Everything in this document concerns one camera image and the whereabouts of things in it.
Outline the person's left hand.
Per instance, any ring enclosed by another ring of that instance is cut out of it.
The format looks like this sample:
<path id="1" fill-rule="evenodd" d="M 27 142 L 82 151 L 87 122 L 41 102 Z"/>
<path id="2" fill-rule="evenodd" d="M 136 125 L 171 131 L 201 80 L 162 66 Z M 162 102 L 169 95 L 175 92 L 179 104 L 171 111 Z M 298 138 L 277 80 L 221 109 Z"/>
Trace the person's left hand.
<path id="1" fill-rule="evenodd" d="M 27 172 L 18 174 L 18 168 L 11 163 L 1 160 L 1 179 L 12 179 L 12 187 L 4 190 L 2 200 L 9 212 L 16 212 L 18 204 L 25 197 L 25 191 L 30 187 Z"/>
# # # #
# WHAT NEEDS TO BE DONE
With no word added or dropped, repeat the entire listing.

# EXPECTED ANSWER
Everything in this document concerns one camera image and the whereabouts of things in it.
Outline the person's left hand.
Per instance, any ring enclosed by another ring of that instance is cut out of it.
The format looks like this sample:
<path id="1" fill-rule="evenodd" d="M 27 142 L 82 151 L 87 122 L 41 102 Z"/>
<path id="2" fill-rule="evenodd" d="M 136 125 L 171 131 L 201 80 L 162 66 Z M 162 102 L 169 95 L 175 92 L 179 104 L 171 111 Z M 298 138 L 277 80 L 221 109 Z"/>
Trace the person's left hand.
<path id="1" fill-rule="evenodd" d="M 27 172 L 18 174 L 18 168 L 11 163 L 1 160 L 1 179 L 12 179 L 12 187 L 4 190 L 2 200 L 9 212 L 16 212 L 18 204 L 25 197 L 25 191 L 30 187 Z"/>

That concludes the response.